* _EXERCISE_: For each line in the material below that holds "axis", copy that line.
-=-=-=-=-
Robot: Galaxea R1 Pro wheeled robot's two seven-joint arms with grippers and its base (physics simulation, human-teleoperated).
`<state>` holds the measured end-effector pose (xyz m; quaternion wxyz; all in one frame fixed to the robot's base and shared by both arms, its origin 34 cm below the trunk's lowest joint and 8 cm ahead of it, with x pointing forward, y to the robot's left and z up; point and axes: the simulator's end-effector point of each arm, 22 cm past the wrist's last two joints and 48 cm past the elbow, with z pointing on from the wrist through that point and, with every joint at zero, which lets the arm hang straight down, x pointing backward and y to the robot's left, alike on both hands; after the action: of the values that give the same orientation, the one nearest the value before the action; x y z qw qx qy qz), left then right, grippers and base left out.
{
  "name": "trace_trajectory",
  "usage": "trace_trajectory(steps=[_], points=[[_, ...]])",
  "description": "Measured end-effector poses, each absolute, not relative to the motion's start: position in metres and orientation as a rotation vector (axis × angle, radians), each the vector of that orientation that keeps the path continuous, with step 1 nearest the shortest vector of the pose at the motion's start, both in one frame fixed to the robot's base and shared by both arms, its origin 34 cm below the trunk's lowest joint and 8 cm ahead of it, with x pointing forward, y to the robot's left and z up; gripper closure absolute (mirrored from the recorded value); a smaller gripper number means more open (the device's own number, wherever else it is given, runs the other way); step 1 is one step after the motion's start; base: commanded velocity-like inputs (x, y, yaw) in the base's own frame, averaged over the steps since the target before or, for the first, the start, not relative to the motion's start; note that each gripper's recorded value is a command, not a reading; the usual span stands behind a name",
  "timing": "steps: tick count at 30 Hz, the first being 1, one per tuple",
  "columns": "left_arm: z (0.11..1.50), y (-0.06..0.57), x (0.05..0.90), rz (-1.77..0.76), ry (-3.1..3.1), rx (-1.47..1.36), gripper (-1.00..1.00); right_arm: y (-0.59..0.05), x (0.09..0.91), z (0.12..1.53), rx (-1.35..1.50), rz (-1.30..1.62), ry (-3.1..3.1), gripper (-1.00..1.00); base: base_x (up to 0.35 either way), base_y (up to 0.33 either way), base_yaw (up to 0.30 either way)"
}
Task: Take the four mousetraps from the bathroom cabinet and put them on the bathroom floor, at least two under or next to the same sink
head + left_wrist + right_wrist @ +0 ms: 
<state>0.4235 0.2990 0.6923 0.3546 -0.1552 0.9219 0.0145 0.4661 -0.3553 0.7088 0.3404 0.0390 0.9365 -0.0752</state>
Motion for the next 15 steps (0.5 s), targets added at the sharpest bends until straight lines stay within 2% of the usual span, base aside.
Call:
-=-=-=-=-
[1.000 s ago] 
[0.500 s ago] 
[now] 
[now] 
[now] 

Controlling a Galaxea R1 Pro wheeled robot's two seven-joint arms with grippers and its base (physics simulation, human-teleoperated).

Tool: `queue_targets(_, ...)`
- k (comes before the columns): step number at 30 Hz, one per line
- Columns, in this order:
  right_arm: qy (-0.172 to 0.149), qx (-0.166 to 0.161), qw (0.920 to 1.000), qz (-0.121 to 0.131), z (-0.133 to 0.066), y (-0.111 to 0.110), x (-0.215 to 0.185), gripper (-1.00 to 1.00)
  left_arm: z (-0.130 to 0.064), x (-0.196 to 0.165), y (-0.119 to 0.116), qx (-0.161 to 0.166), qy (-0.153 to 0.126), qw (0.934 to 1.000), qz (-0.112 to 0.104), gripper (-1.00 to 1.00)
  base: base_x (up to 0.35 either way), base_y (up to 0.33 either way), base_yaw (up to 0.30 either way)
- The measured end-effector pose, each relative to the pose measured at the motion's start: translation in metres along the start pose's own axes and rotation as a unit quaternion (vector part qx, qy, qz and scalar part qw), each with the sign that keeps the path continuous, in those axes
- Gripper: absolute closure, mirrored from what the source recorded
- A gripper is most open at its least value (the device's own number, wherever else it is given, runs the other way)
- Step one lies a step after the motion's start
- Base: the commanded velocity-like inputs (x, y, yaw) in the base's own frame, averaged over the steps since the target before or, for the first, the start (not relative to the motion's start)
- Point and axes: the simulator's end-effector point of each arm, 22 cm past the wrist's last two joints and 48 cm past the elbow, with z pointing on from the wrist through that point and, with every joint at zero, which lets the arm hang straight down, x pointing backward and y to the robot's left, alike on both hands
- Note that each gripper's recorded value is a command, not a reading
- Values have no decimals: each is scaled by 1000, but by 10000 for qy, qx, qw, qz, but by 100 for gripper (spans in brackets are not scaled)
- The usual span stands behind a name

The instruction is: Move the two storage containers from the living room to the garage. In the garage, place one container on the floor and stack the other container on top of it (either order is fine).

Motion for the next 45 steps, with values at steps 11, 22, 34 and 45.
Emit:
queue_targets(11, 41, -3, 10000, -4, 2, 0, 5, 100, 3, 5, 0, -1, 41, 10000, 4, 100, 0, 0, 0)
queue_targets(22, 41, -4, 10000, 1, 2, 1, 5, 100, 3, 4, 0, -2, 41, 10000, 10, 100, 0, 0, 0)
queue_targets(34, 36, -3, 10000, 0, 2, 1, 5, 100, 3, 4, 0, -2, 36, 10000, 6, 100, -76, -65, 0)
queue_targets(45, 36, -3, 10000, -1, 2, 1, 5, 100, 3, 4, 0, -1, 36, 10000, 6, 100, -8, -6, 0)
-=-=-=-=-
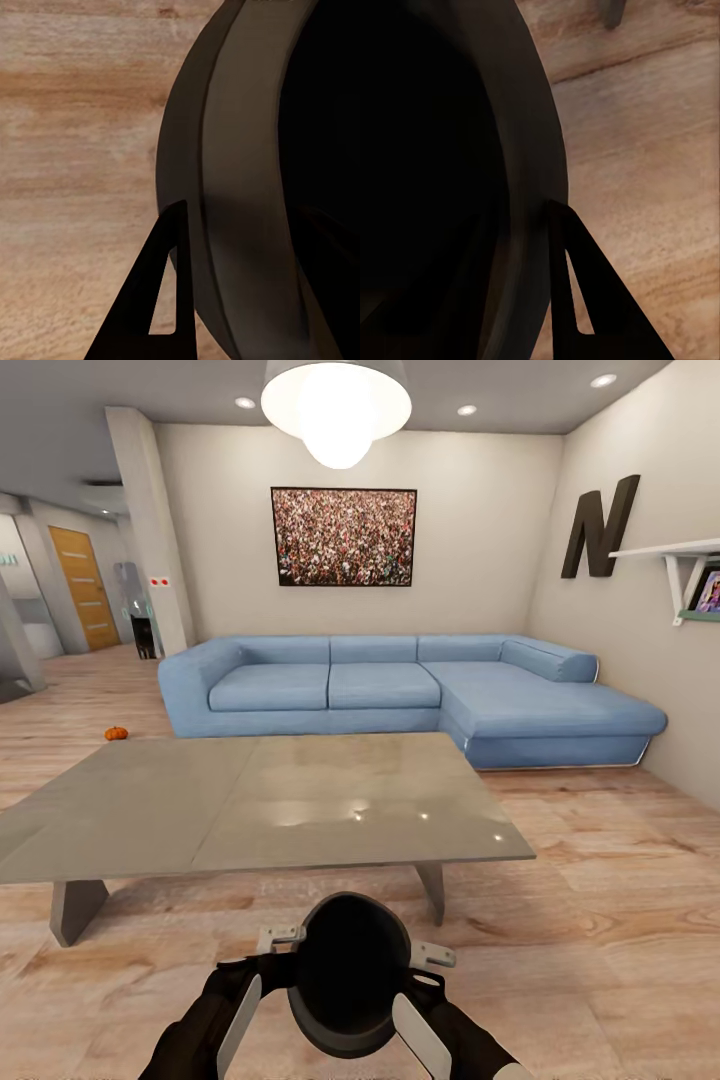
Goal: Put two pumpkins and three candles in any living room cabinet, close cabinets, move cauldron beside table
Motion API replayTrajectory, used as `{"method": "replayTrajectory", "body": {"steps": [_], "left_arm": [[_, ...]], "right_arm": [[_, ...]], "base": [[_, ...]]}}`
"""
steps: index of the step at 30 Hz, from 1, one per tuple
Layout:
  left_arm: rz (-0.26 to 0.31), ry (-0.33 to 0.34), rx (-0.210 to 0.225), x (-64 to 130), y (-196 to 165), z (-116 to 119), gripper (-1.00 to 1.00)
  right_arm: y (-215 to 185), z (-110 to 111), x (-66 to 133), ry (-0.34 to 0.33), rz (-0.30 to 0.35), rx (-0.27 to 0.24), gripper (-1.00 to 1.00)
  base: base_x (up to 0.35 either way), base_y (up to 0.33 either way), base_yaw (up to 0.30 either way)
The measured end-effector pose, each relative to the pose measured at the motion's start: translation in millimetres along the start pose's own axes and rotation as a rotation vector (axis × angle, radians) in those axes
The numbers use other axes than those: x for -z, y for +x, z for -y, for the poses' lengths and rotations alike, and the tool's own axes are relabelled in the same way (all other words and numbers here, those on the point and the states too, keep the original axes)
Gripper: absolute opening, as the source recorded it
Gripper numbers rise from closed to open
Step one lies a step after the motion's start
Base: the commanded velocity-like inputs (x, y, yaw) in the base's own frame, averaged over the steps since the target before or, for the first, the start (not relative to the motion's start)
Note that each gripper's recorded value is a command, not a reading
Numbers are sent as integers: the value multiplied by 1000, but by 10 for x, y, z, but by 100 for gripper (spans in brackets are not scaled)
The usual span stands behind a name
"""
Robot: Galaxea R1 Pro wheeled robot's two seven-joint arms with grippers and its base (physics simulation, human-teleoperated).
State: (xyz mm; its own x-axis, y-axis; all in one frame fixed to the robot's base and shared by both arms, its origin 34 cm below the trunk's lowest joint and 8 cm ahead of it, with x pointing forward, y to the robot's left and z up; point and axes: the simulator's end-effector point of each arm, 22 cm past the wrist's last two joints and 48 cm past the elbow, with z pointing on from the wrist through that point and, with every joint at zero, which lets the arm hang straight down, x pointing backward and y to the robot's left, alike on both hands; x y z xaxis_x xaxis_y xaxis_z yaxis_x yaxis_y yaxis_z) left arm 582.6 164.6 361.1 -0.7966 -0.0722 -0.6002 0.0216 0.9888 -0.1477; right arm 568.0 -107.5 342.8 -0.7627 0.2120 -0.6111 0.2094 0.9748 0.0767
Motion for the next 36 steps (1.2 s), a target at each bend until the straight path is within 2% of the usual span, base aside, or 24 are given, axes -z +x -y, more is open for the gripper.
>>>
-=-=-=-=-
* _YOUR RESPONSE_:
  "description": "Measured end-effector poses, each absolute, not relative to the motion's start: position in metres and orientation as a rotation vector (axis × angle, radians), each the vector of that orientation that keeps the path continuous, with step 1 nearest the shortest vector of the pose at the motion's start, both in one frame fixed to the robot's base and shared by both arms, its origin 34 cm below the trunk's lowest joint and 8 cm ahead of it, with x pointing forward, y to the robot's left and z up; gripper closure absolute (mirrored from the recorded value); a smaller gripper number means more open (the device's own number, wherever else it is given, runs the other way); step 1 is one step after the motion's start; base: commanded velocity-like inputs (x, y, yaw) in the base's own frame, averaged over the steps since the target before or, for the first, the start, not relative to the motion's start; note that each gripper's recorded value is a command, not a reading; the usual span stands behind a name",
The measured end-effector pose, each relative to the pose measured at the motion's start: translation in millimetres along the start pose's own axes and rotation as a rotation vector (axis × angle, radians) in those axes
State: (xyz mm; its own x-axis, y-axis; all in one frame fixed to the robot's base and shared by both arms, its origin 34 cm below the trunk's lowest joint and 8 cm ahead of it, with x pointing forward, y to the robot's left and z up; point and axes: the simulator's end-effector point of each arm, 22 cm past the wrist's last two joints and 48 cm past the elbow, with z pointing on from the wrist through that point and, with every joint at zero, which lets the arm hang straight down, x pointing backward and y to the robot's left, alike on both hands; x y z xaxis_x xaxis_y xaxis_z yaxis_x yaxis_y yaxis_z) left arm 582.6 164.6 361.1 -0.7966 -0.0722 -0.6002 0.0216 0.9888 -0.1477; right arm 568.0 -107.5 342.8 -0.7627 0.2120 -0.6111 0.2094 0.9748 0.0767

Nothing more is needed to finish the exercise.